Por que o caso importa
A posição de um passaporte em rankings como o Henley Passport Index vai muito além de uma simples estatística; ela reflete diretamente a liberdade de movimento dos cidadãos e a força diplomática de um país. Para o Brasil, ter um passaporte que permite acesso a 173 destinos sem visto significa maior facilidade para turismo, intercâmbio acadêmico, oportunidades de negócios e até mesmo para a busca de novas experiências culturais. Esta capacidade de viajar sem barreiras burocráticas prévias impulsiona o comércio, facilita a colaboração internacional e fortalece a imagem do Brasil no cenário global, indicando um bom relacionamento diplomático com diversas nações. Para o cidadão comum, representa menos tempo e custo com processos de visto, tornando viagens internacionais mais acessíveis e menos complexas.
Contexto do caso
O Henley Passport Index é um ranking global de passaportes que classifica a capacidade de acesso para os cidadãos de cada país sem a necessidade de visto prévio.

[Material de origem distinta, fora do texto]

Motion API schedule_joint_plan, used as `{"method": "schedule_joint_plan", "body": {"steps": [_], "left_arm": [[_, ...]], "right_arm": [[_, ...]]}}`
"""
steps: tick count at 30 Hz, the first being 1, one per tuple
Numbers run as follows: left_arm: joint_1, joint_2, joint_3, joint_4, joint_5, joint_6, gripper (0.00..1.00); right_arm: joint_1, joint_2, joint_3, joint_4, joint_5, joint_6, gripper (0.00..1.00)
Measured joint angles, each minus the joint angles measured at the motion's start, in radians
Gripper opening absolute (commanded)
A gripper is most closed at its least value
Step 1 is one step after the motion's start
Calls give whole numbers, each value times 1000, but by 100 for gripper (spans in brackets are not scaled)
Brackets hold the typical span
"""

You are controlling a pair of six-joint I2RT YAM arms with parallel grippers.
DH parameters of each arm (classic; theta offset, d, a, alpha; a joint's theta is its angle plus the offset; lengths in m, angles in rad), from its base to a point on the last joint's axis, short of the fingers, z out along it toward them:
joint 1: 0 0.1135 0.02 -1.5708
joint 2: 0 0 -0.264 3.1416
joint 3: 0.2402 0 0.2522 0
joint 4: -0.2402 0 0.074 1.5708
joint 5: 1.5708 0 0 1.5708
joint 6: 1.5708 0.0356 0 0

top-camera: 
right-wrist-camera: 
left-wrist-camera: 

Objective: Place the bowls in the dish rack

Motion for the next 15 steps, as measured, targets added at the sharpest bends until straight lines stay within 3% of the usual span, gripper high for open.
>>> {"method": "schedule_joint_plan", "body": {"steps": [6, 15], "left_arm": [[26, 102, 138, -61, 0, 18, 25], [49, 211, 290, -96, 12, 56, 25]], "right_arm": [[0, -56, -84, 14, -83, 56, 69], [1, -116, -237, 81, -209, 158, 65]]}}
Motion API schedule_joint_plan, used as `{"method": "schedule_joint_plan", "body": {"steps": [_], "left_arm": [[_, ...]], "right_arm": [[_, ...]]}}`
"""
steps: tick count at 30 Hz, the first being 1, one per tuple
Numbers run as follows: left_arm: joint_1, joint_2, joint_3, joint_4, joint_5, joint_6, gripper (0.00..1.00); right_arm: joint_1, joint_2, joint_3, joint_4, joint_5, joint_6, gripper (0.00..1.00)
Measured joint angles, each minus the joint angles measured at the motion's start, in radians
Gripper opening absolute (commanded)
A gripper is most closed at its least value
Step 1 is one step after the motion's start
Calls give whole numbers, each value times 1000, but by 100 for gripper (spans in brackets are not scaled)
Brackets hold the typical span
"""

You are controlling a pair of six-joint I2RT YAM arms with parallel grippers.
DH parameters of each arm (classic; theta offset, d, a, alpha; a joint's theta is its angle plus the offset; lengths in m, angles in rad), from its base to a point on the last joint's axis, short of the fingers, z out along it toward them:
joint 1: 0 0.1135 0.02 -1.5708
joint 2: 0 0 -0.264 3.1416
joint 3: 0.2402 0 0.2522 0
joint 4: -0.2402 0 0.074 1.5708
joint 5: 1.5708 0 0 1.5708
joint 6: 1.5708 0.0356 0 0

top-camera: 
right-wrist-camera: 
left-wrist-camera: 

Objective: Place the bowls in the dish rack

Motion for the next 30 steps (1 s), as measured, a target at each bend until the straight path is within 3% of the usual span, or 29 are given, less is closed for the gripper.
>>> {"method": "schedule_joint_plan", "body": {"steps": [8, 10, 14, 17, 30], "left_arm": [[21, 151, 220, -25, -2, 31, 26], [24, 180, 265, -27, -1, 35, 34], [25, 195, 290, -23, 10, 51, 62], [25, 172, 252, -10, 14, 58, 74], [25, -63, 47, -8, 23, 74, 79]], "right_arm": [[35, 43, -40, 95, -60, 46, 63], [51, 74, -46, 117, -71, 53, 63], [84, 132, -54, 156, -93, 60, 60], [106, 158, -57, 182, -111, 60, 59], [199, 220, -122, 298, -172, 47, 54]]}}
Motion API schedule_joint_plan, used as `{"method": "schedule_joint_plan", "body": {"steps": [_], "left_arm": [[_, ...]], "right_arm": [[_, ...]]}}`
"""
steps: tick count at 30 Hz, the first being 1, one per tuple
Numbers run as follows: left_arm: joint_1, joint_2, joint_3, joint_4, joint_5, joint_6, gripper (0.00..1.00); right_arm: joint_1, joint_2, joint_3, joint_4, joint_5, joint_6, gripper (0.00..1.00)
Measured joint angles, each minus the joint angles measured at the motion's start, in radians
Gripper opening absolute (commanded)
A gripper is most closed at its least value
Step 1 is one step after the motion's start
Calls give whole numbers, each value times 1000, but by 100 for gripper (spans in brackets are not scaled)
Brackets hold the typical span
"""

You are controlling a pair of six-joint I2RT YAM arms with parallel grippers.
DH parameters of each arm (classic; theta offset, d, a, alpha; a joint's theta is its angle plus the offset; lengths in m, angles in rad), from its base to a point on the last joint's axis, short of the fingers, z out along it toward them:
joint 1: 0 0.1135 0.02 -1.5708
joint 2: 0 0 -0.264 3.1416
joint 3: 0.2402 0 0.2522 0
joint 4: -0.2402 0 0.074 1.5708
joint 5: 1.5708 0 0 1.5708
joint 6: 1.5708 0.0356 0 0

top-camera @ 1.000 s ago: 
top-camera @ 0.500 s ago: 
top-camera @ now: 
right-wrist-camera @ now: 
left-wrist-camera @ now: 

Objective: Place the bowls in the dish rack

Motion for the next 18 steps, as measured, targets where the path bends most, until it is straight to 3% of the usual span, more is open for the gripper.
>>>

Criado por Christian H. Kaelin, presidente da Henley & Partners, o índice é considerado uma ferramenta de referência mundial. Ele utiliza dados exclusivos da Associação Internacional de Transporte Aéreo (IATA), a maior e mais precisa base de dados de informações de viagem do mundo, para analisar e classificar 199 passaportes e 227 destinos de viagem. A metodologia do índice é rigorosa e transparente, sendo atualizada trimestralmente para refletir as mudanças nas políticas de visto e nos acordos diplomáticos entre os países. A relevância do índice reside em sua capacidade de oferecer uma visão clara sobre a abertura global e a mobilidade internacional, sendo um indicador importante de como os países se posicionam no cenário geopolítico e econômico.
Possíveis desdobramentos
A posição do passaporte brasileiro no ranking pode flutuar nas próximas atualizações trimestrais do Henley Passport Index. Acordos diplomáticos recentes ou a imposição de novas exigências de visto por outros países podem alterar essa colocação. Para o Brasil, a manutenção ou a melhoria dessa posição dependerá da continuidade de suas políticas externas e da negociação de novos acordos de isenção de visto. Um passaporte mais forte pode atrair investimentos, facilitar a participação em eventos internacionais e fortalecer o turismo receptivo. Por outro lado, a deterioração das relações diplomáticas ou a instabilidade interna poderiam levar a uma queda no ranking, impactando diretamente a liberdade de viagem dos brasileiros. O monitoramento contínuo deste índice é fundamental para avaliar a eficácia da diplomacia brasileira e seu impacto prático para a população.